Dercourt, con un passato da violoncellista e insegnante di conservatorio, centellina la vendetta, cita
Il servo di Losey, con reminiscenze dal
Teorema pasoliniano, costruendo un thriller che viaggia sottopelle, una vendetta subdola e crudele, che non lascia scampo.
L'asta del violoncello usata da Mèlanie per difendersi da inopportune attenzioni sessuali da un violoncellista lascivo, la tesissima prova d'esame della piccola Mèlanie interrota e rovinata dallo snobbismo e dalla disattenzione della distratta e altezzosa Frot (da cui scaturirà la vendetta), la fotografia con "dedica" che sarà il colpo di grazia del disfacimento della famiglia alto-borghese, la piscina nello scantinto (quasi argentiana), il ghigno finale soddisfatto di Mèlanie a vendetta avvenuta, mentre cammina su una strada di campagna, i continui sguardi e mani che si sfiorano dal sapore lesbo, restano pezzi di cinema unici che lasciano il segno.
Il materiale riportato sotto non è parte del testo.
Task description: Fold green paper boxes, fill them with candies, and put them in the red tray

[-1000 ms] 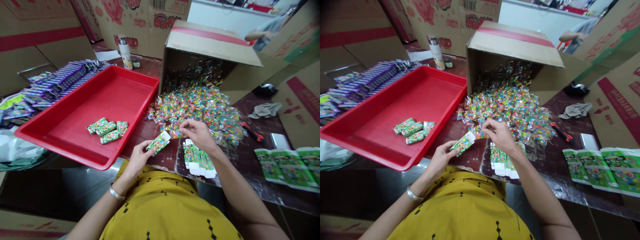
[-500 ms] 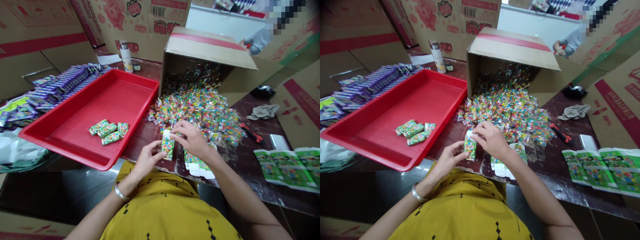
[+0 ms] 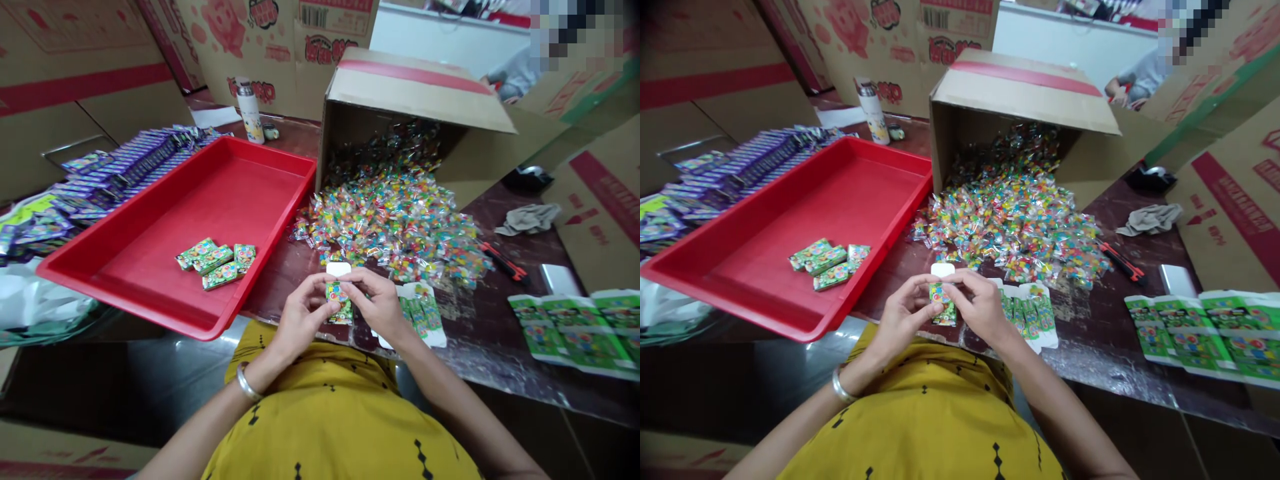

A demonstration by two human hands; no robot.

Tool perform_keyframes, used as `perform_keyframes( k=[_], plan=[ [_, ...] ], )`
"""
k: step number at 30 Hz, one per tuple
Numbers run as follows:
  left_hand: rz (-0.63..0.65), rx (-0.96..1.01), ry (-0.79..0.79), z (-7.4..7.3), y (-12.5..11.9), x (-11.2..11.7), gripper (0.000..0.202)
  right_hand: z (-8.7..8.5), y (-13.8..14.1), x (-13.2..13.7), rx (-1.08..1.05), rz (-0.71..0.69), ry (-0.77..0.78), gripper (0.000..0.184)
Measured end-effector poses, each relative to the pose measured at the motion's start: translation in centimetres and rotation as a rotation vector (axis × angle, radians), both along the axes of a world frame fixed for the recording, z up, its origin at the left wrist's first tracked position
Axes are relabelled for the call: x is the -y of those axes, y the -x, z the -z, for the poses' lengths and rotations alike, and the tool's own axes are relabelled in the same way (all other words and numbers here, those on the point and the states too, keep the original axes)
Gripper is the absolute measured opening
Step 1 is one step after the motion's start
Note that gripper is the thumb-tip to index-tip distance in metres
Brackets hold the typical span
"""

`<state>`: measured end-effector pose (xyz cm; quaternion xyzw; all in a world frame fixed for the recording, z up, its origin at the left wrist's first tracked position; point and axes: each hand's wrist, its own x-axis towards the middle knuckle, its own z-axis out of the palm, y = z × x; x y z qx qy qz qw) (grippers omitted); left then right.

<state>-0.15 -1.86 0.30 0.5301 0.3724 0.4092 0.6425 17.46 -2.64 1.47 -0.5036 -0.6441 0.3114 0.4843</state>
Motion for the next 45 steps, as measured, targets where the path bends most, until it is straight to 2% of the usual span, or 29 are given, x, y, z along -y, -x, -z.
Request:
perform_keyframes(
  k=[2, 4, 7, 9, 12, 15, 21, 23, 26, 28, 30, 32, 34, 36, 38, 39, 40, 42, 43, 45],
  plan=[
    [0.023, -0.017, 0.008, -0.2, -0.1, 0.0, 0.035, 0.0, 0.2, 0.0, 0.010, 0.001, -0.044, 0.008],
    [0.008, -0.004, -0.004, -0.5, -0.2, 0.0, 0.037, -0.2, 0.3, -0.1, -0.076, 0.014, -0.041, 0.005],
    [-0.037, 0.026, -0.016, -0.9, -0.2, 0.0, 0.043, -0.5, 0.5, -0.4, -0.277, 0.030, 0.034, 0.022],
    [-0.053, -0.005, -0.028, -1.0, -0.2, 0.0, 0.044, -0.7, 0.6, -0.6, -0.326, -0.011, 0.104, 0.018],
    [-0.074, -0.081, -0.093, -0.9, -0.1, 0.1, 0.042, -0.9, 0.3, -1.0, -0.332, -0.063, 0.224, 0.019],
    [-0.060, -0.127, -0.137, -0.9, 0.0, 0.2, 0.043, -1.0, -0.2, -1.5, -0.316, -0.049, 0.313, 0.022],
    [0.026, -0.164, -0.101, -1.3, 0.5, 0.2, 0.054, -1.2, -0.9, -2.1, -0.288, -0.051, 0.333, 0.024],
    [0.050, -0.154, -0.074, -1.5, 0.7, 0.1, 0.054, -1.3, -0.7, -1.8, -0.227, -0.045, 0.268, 0.024],
    [0.048, -0.128, -0.044, -1.5, 0.7, 0.0, 0.043, -1.3, -0.1, -0.9, -0.131, -0.054, 0.151, 0.019],
    [0.044, -0.119, -0.032, -1.4, 0.6, 0.0, 0.036, -1.3, 0.3, -0.1, -0.122, -0.082, 0.135, 0.016],
    [0.036, -0.142, -0.042, -1.6, 0.8, 0.0, 0.033, -1.2, 0.2, 0.4, -0.111, -0.141, 0.157, 0.027],
    [-0.021, -0.230, -0.129, -2.2, 2.0, -0.4, 0.033, -1.0, -0.9, 0.7, -0.068, -0.166, 0.186, 0.041],
    [-0.158, -0.414, -0.311, -3.5, 4.3, -1.5, 0.035, -0.6, -3.1, 0.7, 0.033, -0.048, 0.213, 0.047],
    [-0.369, -0.707, -0.515, -4.9, 7.1, -3.0, 0.038, -0.1, -5.9, 0.7, 0.252, 0.164, 0.235, 0.039],
    [-0.557, -1.045, -0.587, -6.2, 9.4, -4.7, 0.047, 0.7, -8.4, 0.5, 0.552, 0.256, 0.277, 0.038],
    [-0.587, -1.152, -0.607, -6.5, 10.1, -5.3, 0.057, 1.1, -9.3, 0.4, 0.676, 0.257, 0.304, 0.042],
    [-0.594, -1.209, -0.632, -6.6, 10.2, -5.8, 0.067, 1.5, -9.9, 0.3, 0.768, 0.243, 0.329, 0.046],
    [-0.529, -1.159, -0.718, -6.1, 9.2, -5.9, 0.078, 2.3, -10.3, -0.1, 0.853, 0.226, 0.359, 0.051],
    [-0.475, -1.085, -0.761, -5.5, 8.2, -5.7, 0.077, 2.6, -10.2, -0.3, 0.859, 0.227, 0.361, 0.049],
    [-0.342, -0.920, -0.775, -4.2, 5.8, -4.7, 0.061, 2.9, -9.9, -0.7, 0.796, 0.239, 0.332, 0.039]
  ],
)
Gran duetto delle due attrici, fredda e al contempo disperatamente fragile e con bisogno d'amore la Frot, freddissima e calcolatrice la Francois (che sempra un robot senza sentimenti direttamente uscita da un film di Haneke). Regia chirurgica di Dercourt e una tensione che si taglia con il coltello.
Tipicamente e indissolubilmente francese nell'anima, che strazia i sentimenti e il cuore di chi guarda e dei suoi personaggi.
Non per tutti, ma per chi ama certo tipo di cinema (come il sottoscritto), rimarrà incantatato.